Show that Froude number of a propeller with diameter D and rotational speed n(1/sec) can be given as Fn=n*sqrt(D/g)
I knew it was coming ! William Froude :)
Fr = v/sqrt(Lg)
v = n R or (1/2) n D
(1/2) n D / sqrt (D g)
= (1/2) n sqrt D/sqrt g
= (1/2) n sqrt (D/g)
the 1/2 does not matter, arbitrary constant
Fr = v/sqrt(Lg)
v = n R or (1/2) n D
(1/2) n D / sqrt (D g) <-----
= (1/2) n sqrt D/sqrt g
= (1/2) n sqrt (D/g)
What's the explanation of replacing L with D there?
L is any old length on your model or ship or dam or whatever
It just has to be the same length on the ship and the model and the speed measured at the bow or at the propeller tip as long as you are consistent from ship to model. The point is that you will get the same wave shapes at the same Froude number.
Got it. I also am studying Naval Architecture by the way.

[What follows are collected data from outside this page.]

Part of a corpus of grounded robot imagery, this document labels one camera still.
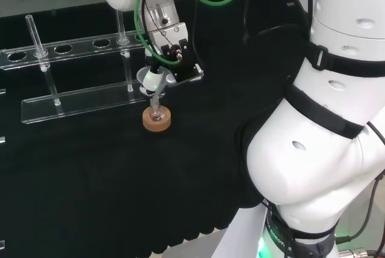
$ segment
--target green led light
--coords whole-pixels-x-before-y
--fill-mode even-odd
[[[258,242],[258,252],[261,252],[265,248],[265,241],[261,237]]]
[[[258,242],[257,258],[273,258],[263,238],[261,238]]]

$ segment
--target test tube
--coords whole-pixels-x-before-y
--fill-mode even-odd
[[[118,32],[119,32],[119,38],[117,40],[118,44],[120,45],[126,45],[129,42],[129,39],[126,36],[125,31],[125,22],[123,20],[123,13],[120,10],[116,10],[116,21],[118,24]]]
[[[126,36],[125,31],[125,22],[123,20],[123,13],[120,10],[116,10],[116,21],[118,25],[118,32],[119,32],[119,38],[117,40],[117,43],[120,45],[126,45],[129,43],[129,39]],[[131,73],[131,67],[130,67],[130,51],[128,49],[122,49],[120,50],[120,55],[122,56],[123,60],[123,67],[125,70],[125,77],[127,82],[127,91],[129,93],[132,93],[134,91],[134,88],[132,87],[132,73]]]
[[[55,106],[60,106],[61,102],[58,96],[58,92],[56,90],[51,70],[49,69],[51,64],[45,61],[45,59],[48,57],[48,51],[43,48],[42,42],[40,41],[34,18],[29,14],[25,17],[25,19],[28,24],[29,33],[31,34],[32,41],[34,42],[36,48],[35,56],[37,57],[40,63],[40,70],[44,73],[49,91],[51,92],[52,98],[54,99]]]

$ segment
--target black strap
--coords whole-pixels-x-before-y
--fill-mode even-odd
[[[274,221],[274,224],[277,225],[277,227],[282,231],[285,232],[284,229],[287,228],[286,225],[282,224],[280,219],[277,218],[277,216],[273,215],[272,219]],[[316,240],[316,239],[321,239],[323,237],[326,237],[330,235],[331,233],[334,232],[338,225],[338,222],[329,230],[322,232],[322,233],[307,233],[307,232],[302,232],[299,230],[291,229],[291,235],[294,239],[306,239],[306,240]]]
[[[294,85],[289,86],[285,99],[309,120],[342,137],[354,139],[364,128],[319,105]]]
[[[347,76],[380,78],[385,76],[385,61],[360,61],[329,53],[323,46],[305,41],[305,57],[316,70],[329,70]]]

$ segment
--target clear acrylic rack
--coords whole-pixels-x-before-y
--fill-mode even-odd
[[[143,48],[143,45],[137,39],[135,31],[125,31],[121,11],[116,11],[116,17],[118,32],[115,34],[47,44],[41,43],[33,17],[31,15],[25,17],[34,45],[1,50],[0,69],[13,70],[40,66],[51,94],[21,102],[23,123],[37,123],[144,100],[140,94],[140,83],[132,78],[130,65],[130,50]],[[120,52],[125,82],[65,93],[57,92],[50,69],[52,63],[56,61],[70,62],[72,59],[111,52]]]

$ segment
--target black table surface
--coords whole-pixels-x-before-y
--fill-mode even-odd
[[[22,99],[48,94],[38,67],[1,71],[0,240],[3,257],[149,257],[168,245],[223,229],[242,189],[233,139],[240,122],[284,92],[303,60],[290,0],[251,0],[251,39],[242,42],[244,0],[199,4],[196,45],[202,82],[168,89],[171,127],[143,128],[147,102],[22,124]],[[176,0],[191,32],[194,0]],[[34,13],[43,43],[116,32],[105,3]],[[134,29],[125,13],[126,29]],[[24,16],[0,19],[0,48],[31,44]],[[143,64],[134,52],[134,70]],[[55,63],[59,92],[124,80],[119,54]]]

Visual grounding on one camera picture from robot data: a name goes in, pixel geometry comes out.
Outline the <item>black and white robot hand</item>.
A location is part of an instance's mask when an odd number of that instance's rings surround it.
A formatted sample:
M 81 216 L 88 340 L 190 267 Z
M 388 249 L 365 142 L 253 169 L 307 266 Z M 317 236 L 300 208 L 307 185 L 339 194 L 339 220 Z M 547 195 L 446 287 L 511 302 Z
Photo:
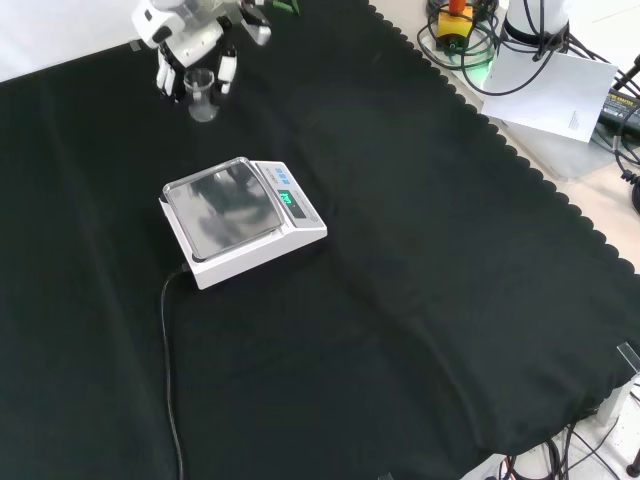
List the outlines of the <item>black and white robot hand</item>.
M 271 24 L 262 12 L 265 1 L 140 1 L 131 21 L 140 39 L 157 51 L 156 87 L 176 102 L 184 96 L 187 71 L 217 52 L 213 74 L 217 91 L 227 95 L 238 65 L 231 42 L 233 27 L 241 26 L 259 45 L 271 36 Z

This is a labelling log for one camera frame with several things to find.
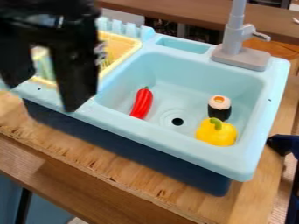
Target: toy sushi
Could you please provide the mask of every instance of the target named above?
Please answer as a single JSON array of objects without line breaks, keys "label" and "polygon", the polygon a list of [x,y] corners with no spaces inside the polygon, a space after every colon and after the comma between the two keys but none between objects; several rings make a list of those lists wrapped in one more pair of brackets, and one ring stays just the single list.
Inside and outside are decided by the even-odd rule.
[{"label": "toy sushi", "polygon": [[208,103],[209,117],[215,117],[222,122],[226,121],[232,113],[231,100],[220,94],[216,94],[210,98]]}]

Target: drain hole
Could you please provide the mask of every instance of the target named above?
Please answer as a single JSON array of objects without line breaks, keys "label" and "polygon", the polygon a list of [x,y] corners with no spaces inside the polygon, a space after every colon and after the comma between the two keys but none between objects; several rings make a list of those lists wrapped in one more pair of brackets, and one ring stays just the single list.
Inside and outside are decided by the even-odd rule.
[{"label": "drain hole", "polygon": [[176,126],[180,126],[184,123],[184,120],[182,118],[174,118],[172,120],[172,123]]}]

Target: yellow bell pepper
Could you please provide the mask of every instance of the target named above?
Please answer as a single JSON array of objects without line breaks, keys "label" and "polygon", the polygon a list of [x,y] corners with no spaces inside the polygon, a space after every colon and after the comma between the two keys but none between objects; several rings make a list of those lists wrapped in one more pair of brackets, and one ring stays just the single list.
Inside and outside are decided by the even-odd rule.
[{"label": "yellow bell pepper", "polygon": [[206,118],[197,129],[195,137],[198,140],[218,146],[234,144],[238,136],[236,128],[228,122],[221,122],[218,118]]}]

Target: faucet spout
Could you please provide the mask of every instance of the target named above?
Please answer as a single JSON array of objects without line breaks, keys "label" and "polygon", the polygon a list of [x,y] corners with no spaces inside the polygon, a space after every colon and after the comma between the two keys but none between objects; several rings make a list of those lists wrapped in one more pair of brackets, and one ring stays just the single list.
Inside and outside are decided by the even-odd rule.
[{"label": "faucet spout", "polygon": [[212,60],[231,66],[244,67],[255,71],[264,71],[271,55],[242,47],[243,41],[258,38],[270,41],[270,37],[258,33],[253,24],[243,24],[247,0],[233,0],[232,11],[226,24],[222,45],[212,53]]}]

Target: toy red chili pepper
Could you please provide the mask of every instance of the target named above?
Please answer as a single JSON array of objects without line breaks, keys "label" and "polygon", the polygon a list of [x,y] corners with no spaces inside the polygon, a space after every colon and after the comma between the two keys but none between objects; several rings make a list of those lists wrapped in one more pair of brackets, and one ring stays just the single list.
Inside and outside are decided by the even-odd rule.
[{"label": "toy red chili pepper", "polygon": [[131,116],[143,119],[150,111],[153,102],[153,94],[148,87],[139,89],[136,93],[135,102],[130,113]]}]

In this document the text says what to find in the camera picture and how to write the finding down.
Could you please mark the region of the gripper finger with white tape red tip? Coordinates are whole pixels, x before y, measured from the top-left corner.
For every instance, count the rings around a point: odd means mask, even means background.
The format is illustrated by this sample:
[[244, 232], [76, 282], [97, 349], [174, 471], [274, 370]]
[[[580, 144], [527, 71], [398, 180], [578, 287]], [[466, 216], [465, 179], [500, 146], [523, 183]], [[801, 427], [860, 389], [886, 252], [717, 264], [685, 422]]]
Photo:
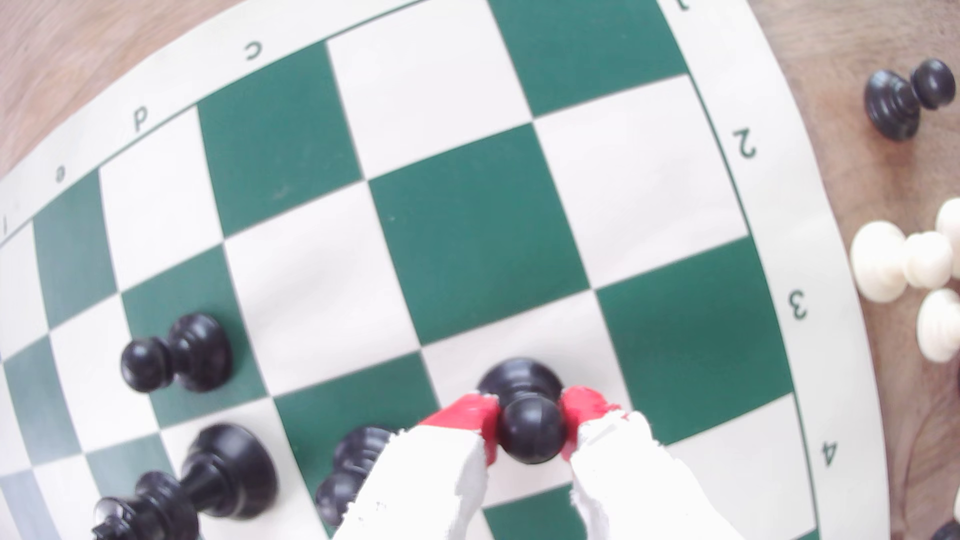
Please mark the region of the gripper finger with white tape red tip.
[[588, 539], [742, 539], [641, 411], [587, 386], [565, 388], [560, 411], [570, 500]]
[[498, 453], [498, 397], [469, 392], [391, 436], [334, 539], [465, 539]]

And thanks for answering my other question about sloshing water frequency :)
if you multiply any lengths by 4, you must multiply the speeds by 2 to be at the same Fr.
Great !
To understand how the Froude number of a propeller is given by Fn = n * sqrt(D/g), we need to break it down step by step.
First, let's define the Froude number (Fn). The Froude number is a dimensionless parameter used to characterize the flow regime around a structure (in this case, a propeller) immersed in a fluid. It is defined as the ratio of the flow velocity (V) to the square root of the gravitational acceleration (g) times a characteristic length scale (L).
Fn = V / sqrt(g * L)
In our case, the flow velocity is related to the rotational speed of the propeller (n) and the propeller's blade length, which can be approximated as the propeller diameter (D). So, we can rewrite the flow velocity (V) as:
V = n * D
Substituting this into the Froude number equation, we get:
Fn = (n * D) / sqrt(g * L)
Now, let's substitute the characteristic length scale L with the propeller diameter D, as we can consider this as the characteristic length in this case.
Fn = (n * D) / sqrt(g * D)
Next, we can simplify the equation by canceling out the D term in the denominator:
Fn = n * sqrt(D / g)
And that's how we arrive at the relation Fn = n * sqrt(D / g), which represents the Froude number for a propeller with diameter D and rotational speed n.